25

Los blancos picos del Techo del Mundo ya habían quedado atrás y desaparecían entre las nubes de color plomizo. De repente, el aire era más cálido. Siguieron un sendero que descendía por una duna de arena suelta y llegaba a una ciénaga salada, donde su llegada asustó a una bandada de gansos salvajes que remontó el vuelo. Atravesaron un valle cubierto de piedras a través de otro barranco y llegaron a una ancha planicie de arena dura y caliente y de grava negra.

Un camino polvoriento conducía a una avenida de murmurantes álamos y a la ciudad de un vasto oasis, pasando ante casas de ladrillos en cuyas terrazas la paja y la bosta se secaban al sol. Se cruzaron con una cantidad interminable de carros tirados por burros en los que se amontonaban melones, coles, zanahorias y lo que a veces parecían familias enteras sentadas en los bordes de la caja. Rostros sobresaltados los miraban pasar desde los campos y las casas.

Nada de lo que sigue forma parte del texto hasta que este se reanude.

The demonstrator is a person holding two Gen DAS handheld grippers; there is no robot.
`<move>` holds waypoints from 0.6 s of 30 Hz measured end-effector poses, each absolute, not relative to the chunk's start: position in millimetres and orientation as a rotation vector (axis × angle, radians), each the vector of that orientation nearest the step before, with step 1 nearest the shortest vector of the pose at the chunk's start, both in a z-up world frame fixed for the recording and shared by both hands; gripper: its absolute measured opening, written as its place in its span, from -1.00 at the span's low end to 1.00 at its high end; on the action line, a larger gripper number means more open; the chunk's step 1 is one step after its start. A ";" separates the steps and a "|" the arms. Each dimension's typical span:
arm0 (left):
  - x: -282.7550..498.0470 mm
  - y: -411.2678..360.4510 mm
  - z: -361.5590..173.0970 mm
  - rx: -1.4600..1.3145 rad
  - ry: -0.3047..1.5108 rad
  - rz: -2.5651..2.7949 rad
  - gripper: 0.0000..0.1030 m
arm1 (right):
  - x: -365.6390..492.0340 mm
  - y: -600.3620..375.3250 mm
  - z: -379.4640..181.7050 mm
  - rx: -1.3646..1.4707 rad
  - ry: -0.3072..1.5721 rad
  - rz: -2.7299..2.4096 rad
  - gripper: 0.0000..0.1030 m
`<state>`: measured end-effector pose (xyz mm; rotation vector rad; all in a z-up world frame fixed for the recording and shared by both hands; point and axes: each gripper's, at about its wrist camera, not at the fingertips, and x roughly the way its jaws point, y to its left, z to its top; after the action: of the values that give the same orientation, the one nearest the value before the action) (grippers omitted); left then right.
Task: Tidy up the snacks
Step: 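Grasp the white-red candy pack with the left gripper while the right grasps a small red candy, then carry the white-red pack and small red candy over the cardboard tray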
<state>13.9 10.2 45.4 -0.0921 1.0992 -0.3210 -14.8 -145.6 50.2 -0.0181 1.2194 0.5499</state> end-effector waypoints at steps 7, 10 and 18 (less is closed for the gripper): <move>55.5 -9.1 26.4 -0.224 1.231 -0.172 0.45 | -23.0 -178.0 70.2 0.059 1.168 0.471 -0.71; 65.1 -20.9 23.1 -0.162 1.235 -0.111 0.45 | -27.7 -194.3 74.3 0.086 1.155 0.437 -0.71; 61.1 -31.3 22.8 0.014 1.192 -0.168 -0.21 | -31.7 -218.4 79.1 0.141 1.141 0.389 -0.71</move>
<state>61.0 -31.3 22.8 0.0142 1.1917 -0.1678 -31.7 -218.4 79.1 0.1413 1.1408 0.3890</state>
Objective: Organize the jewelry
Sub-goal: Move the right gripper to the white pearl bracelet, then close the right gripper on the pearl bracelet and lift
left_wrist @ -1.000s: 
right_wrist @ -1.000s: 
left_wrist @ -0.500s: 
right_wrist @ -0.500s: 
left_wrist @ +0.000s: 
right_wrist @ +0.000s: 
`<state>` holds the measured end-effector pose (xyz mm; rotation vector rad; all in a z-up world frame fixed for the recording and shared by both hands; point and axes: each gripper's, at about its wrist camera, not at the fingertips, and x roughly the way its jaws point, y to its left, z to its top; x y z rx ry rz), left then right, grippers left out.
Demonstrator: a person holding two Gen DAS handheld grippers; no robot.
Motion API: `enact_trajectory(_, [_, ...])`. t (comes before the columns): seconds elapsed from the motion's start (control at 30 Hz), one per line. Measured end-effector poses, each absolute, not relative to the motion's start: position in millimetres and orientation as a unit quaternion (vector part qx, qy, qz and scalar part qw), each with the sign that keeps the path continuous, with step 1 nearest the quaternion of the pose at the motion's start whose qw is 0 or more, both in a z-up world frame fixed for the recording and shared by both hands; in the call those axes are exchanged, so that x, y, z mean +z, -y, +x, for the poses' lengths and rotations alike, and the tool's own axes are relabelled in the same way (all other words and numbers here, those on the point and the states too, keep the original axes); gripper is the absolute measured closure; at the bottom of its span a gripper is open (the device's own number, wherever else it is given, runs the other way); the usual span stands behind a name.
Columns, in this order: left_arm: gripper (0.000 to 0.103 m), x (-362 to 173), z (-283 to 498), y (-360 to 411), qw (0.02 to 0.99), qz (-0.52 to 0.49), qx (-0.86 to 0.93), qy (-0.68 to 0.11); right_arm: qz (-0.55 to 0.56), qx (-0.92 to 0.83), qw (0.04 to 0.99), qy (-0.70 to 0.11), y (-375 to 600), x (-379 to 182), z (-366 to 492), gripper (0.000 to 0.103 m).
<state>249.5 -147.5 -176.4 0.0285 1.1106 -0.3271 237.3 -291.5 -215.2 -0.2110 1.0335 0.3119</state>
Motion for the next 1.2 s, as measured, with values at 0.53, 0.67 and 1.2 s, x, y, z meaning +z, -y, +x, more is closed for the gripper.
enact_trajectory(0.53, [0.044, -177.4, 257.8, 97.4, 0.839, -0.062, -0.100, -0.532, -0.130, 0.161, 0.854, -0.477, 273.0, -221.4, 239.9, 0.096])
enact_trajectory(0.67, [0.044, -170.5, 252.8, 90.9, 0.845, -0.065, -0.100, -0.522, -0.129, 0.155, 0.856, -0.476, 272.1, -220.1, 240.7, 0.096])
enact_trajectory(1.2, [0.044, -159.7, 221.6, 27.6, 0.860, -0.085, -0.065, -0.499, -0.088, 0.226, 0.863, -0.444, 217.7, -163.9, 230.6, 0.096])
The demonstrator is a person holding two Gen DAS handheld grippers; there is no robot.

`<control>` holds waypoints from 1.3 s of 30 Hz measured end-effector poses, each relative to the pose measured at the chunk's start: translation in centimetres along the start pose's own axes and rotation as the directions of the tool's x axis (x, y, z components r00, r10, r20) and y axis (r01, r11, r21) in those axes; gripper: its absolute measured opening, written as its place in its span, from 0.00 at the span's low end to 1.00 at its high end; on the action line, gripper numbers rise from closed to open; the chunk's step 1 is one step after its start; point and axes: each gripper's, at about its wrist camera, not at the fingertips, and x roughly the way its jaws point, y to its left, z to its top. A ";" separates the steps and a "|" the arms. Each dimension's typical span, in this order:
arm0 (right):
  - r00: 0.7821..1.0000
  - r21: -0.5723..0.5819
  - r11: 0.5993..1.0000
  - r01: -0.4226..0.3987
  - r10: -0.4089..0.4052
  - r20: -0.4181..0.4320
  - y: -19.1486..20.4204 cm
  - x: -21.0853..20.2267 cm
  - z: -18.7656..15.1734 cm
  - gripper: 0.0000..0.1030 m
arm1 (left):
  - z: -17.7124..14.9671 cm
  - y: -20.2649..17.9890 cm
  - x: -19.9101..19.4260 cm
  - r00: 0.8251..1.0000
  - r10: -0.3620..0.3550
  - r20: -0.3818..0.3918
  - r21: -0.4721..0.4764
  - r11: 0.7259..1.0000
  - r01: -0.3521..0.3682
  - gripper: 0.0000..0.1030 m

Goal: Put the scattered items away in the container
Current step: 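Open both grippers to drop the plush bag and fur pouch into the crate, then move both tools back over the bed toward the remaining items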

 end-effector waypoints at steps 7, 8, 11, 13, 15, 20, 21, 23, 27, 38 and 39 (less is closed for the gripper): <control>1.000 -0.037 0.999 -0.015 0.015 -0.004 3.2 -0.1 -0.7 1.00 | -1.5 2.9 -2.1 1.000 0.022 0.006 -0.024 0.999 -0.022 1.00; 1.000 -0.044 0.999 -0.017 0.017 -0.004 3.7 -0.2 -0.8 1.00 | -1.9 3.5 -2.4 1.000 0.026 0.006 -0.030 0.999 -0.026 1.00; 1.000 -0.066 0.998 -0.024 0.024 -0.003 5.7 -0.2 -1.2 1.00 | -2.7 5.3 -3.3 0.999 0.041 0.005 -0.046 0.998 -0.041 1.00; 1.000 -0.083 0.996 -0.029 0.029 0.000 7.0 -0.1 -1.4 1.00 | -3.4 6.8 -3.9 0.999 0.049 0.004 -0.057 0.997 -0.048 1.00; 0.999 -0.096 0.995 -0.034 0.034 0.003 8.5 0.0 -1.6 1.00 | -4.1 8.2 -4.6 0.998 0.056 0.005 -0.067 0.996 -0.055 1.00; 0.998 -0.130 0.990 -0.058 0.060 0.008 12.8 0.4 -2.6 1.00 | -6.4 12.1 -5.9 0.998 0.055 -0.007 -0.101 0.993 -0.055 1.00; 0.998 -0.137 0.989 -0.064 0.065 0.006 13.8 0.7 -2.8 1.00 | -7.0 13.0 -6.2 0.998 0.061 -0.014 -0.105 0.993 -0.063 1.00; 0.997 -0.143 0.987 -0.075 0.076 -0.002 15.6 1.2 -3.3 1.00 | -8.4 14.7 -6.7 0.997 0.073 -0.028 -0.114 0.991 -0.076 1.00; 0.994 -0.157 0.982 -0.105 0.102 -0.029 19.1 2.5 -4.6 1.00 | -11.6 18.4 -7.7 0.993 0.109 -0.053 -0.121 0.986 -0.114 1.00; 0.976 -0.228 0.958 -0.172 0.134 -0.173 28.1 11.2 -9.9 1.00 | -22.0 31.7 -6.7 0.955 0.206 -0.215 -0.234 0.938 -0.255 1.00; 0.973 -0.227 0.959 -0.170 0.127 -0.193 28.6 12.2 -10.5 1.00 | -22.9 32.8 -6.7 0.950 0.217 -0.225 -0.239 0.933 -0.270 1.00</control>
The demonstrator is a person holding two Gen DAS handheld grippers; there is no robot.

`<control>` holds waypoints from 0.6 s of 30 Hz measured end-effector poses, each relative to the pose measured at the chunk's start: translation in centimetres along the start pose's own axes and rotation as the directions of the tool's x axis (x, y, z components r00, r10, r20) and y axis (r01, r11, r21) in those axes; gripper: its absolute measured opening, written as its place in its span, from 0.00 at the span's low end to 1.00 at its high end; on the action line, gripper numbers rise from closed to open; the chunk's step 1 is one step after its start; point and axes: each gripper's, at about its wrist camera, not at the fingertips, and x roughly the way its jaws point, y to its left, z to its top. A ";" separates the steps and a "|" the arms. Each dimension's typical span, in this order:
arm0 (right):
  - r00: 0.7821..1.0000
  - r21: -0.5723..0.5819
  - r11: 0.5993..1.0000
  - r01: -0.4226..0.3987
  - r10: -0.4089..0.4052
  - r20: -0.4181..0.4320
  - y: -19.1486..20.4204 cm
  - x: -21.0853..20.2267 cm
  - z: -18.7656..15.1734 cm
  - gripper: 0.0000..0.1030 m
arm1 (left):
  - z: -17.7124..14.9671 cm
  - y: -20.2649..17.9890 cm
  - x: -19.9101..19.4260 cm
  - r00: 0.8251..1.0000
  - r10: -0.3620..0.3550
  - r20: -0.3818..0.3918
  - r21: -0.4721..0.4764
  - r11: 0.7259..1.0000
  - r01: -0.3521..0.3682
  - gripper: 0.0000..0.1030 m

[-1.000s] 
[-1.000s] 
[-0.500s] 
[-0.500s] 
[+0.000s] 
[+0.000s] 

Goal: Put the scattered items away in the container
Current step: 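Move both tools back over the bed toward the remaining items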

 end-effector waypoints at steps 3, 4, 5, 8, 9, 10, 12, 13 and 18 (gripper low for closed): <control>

Jutelún se puso al lado de Josseran. Tenía la bufanda enrollada alrededor de la cara, de la que sólo se veían los ojos oscuros y vivos.

—Este lugar se llama Kashgar —informó.

—Entonces hemos sobrevivido al Techo del Mundo.

Ella se apartó la bufanda de la cara.

—Tenías un guardián, cristiano.

«Cristiano». De manera que ya no era bárbaro.

Miró a su alrededor y vio al fraile hundido en la silla del caballo, detrás de ellos.

—¿Guardián? Yo preferiría confiarle mi vida a un perro.

—No me refiero a tu chamán. Hay un hombre cabalgando a tu lado.

Él sintió que los pelos de la nuca se le ponían de punta.

—¿Qué hombre?

Ella lo observaba con rostro sereno y seguro.

—Tiene el pelo largo y amarillo pero se está volviendo gris, y una barba muy parecida a la tuya. Es un hombre anciano pero luce una espada y una armadura metálica. Usa una prenda blanca con una cruz roja pintada aquí, en el hombro izquierdo. Lo he visto a menudo, cabalgando detrás de ti.

Fue como si alguien hubiera derramado agua fría en su espalda. No podía contestar, no podía hablar. El hombre a quien ella describía era su padre. Guillermo tenía razón. Sin duda aquello era brujería.

Su padre no le había dicho una sola palabra antes de su partida, pero Josseran estaba convencido de que lo sabía. Lo veía en sus ojos. Cuando volvió de Carcasona le dijo que se había excusado de participar en la peregrinación armada del rey Luis a causa de su edad, pero a los pocos días, de repente, cambió de idea. Mostró un inesperado y poco explicable deseo de ayudar a liberar Tierra Santa de los sarracenos.

Pero Josseran conocía el verdadero motivo de su cambio de decisión.

Le dijeron que cuando los barcos llegaron a Danietta, había numerosos jinetes mahometanos esperándolos. Los caballeros francos se reunieron en la playa, aseguraron sus lanzas y sus escudos en punta en la arena y esperaron la carga.

Pero su padre hizo bajar su caballo entre las olas y en cuanto estuvo en tierra firme saltó de la silla. Cargó pasando a los sorprendidos defensores, se arrojó contra los sarracenos y mató a tres de ellos antes de caer con una herida de espada en el vientre. Lo llevaron al barco todavía con vida. Dijeron que había tardado cuatro días en morir.

¿Por qué haría algo así? Josseran tenía una sola respuesta para la temeridad de su padre y en el fondo de su corazón sabía que los sarracenos no eran los culpables de su muerte.

—¿Cristiano? —preguntó Jutelún volviéndolo a la realidad.

—El hombre que describes es mi padre. Pero hace muchos años que murió y jamás cabalgaría a mi lado.

Los ojos de Jutelún eran insondables.

—Yo sé lo que veo.

Él la miró fijamente. «¿Qué me está pasando? —se preguntó—. Este viaje ha comenzado como la sencilla misión de conseguir una audiencia con un kan tártaro para ofrecerle una alianza contra los sarracenos. Y me veo arrastrado a una odisea más allá de los límites del mundo, y todas las creencias que me resultan sagradas, mi castidad, mi deber y mi fe son implacablemente atacadas por esta mujer».

—Entre nosotros esas brujerías son castigadas con la muerte —le dijo.

Ella no apartó la mirada, en sus ojos brillaba una furia negra y repentina.

—Si vosotros los bárbaros no sabéis comunicaros con el mundo de los espíritus, no me sorprende que seáis vencidos con tanta facilidad en el campo de batalla.